Si la pertinence d'un mécanisme d'aide n'est pas à remettre en cause, il convient de réfléchir au périmètre de son action. Il ne peut se limiter à n'être qu'une seule facilité destinée à juguler les problèmes ponctuels de liquidité de quelques États, dont la liste ne semble désormais plus s'arrêter : Grèce et Irlande hier, Portugal et Espagne aujourd'hui, Belgique ou Italie demain.
Il est nécessaire de rappeler, qu'à l'heure actuelle, le chiffre de 440 milliards d'euros disponibles au sein du fonds européen de stabilité financière doit être relativisé. Le montant est plutôt de l'ordre de 255 milliards d'euros selon les économistes, ni la Grèce ni l'Irlande ne pouvant être appelées en garantie. Il est, par ailleurs, raisonnable de ne pas compter sur la contribution du Portugal et celle de l'Espagne. Le montant du Fonds devrait en conséquence être augmenté.
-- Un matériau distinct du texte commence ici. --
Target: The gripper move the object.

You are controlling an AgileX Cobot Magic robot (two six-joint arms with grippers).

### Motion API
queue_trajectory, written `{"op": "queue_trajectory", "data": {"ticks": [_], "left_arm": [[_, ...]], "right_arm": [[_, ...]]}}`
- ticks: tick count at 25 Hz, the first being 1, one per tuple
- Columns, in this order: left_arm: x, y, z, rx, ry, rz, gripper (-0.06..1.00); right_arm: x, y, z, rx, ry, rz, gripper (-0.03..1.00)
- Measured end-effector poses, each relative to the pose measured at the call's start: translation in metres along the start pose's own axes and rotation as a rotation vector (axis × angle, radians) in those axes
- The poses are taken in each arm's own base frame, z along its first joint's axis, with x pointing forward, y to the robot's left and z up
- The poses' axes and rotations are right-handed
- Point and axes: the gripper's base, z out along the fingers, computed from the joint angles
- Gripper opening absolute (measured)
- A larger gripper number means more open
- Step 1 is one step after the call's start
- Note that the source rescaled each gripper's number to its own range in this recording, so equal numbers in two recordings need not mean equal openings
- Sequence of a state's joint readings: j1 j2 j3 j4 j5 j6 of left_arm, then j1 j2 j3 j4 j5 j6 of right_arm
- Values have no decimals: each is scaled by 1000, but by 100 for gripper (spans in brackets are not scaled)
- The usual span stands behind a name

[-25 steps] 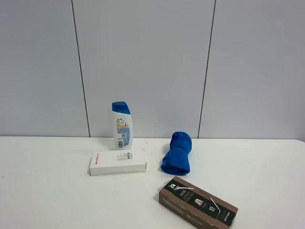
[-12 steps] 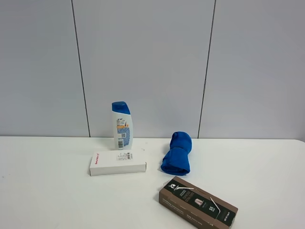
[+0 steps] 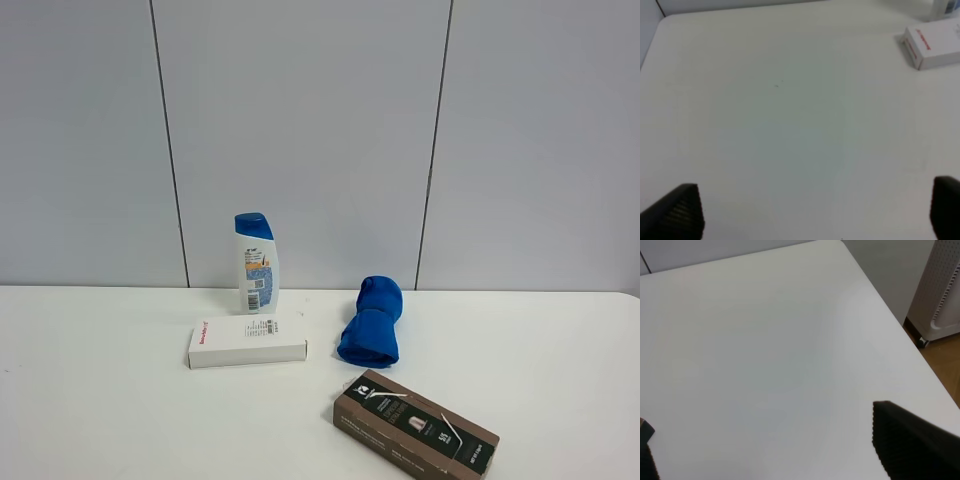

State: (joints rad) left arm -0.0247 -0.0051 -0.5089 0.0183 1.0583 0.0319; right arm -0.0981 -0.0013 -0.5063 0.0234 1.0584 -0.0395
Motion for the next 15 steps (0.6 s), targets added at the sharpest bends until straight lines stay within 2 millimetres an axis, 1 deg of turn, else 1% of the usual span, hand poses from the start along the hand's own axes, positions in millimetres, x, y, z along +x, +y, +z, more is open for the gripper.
{"op": "queue_trajectory", "data": {"ticks": [15], "left_arm": [[0,0,0,0,0,0,100]], "right_arm": [[0,0,0,0,0,0,62]]}}
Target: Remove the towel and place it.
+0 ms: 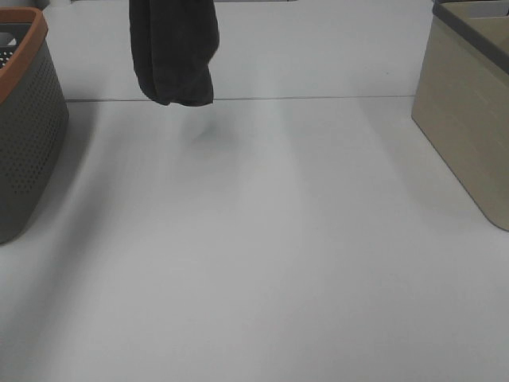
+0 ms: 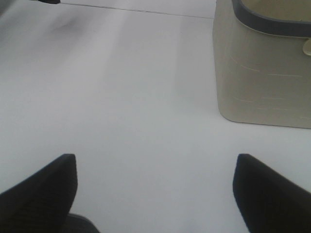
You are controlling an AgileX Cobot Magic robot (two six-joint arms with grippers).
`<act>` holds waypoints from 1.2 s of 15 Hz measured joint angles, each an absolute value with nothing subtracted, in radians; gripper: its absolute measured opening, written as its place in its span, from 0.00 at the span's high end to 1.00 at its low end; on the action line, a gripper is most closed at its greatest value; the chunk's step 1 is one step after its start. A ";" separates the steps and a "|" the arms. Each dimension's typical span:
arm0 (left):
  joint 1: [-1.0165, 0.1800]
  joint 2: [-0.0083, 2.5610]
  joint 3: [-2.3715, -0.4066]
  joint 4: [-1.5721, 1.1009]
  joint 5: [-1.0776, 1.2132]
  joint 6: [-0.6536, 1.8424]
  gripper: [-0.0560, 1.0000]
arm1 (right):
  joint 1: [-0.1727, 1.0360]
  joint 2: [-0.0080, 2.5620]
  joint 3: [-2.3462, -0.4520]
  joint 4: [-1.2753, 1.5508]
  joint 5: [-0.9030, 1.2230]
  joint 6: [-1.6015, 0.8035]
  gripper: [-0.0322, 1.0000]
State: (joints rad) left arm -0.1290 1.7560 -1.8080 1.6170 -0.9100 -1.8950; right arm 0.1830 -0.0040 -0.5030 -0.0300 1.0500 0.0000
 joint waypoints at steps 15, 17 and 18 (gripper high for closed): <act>-0.131 1.833 -1.810 1.759 -1.192 -1.858 0.95 | 0.183 0.645 -0.526 0.472 0.228 -0.612 0.24; -0.154 1.833 -1.810 1.759 -1.113 -1.865 0.95 | 0.183 0.811 -0.536 0.647 0.188 -0.839 0.24; -0.168 1.834 -1.810 1.759 -1.070 -1.868 0.95 | 0.183 0.883 -0.549 0.753 0.185 -0.962 0.24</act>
Il conviendrait, en outre, que le Fonds puisse acheter lui-même de la dette et soulager de la sorte la Banque centrale européenne. Il est également nécessaire qu'il puisse intervenir avant qu'un pays n'y soit acculé. Lui accorder des lignes de crédit en vue de dissuader la spéculation peut apparaître, à cet égard, comme une piste à creuser.
Cette dernière option permettrait de dépasser les réticences observables en Irlande et au Portugal à recourir aux crédits européens. Elle permettrait de dépasser la tentation du financement extérieur dont on ne mesure pas encore totalement les conséquences politiques et économiques en ce qui concerne notamment la Chine.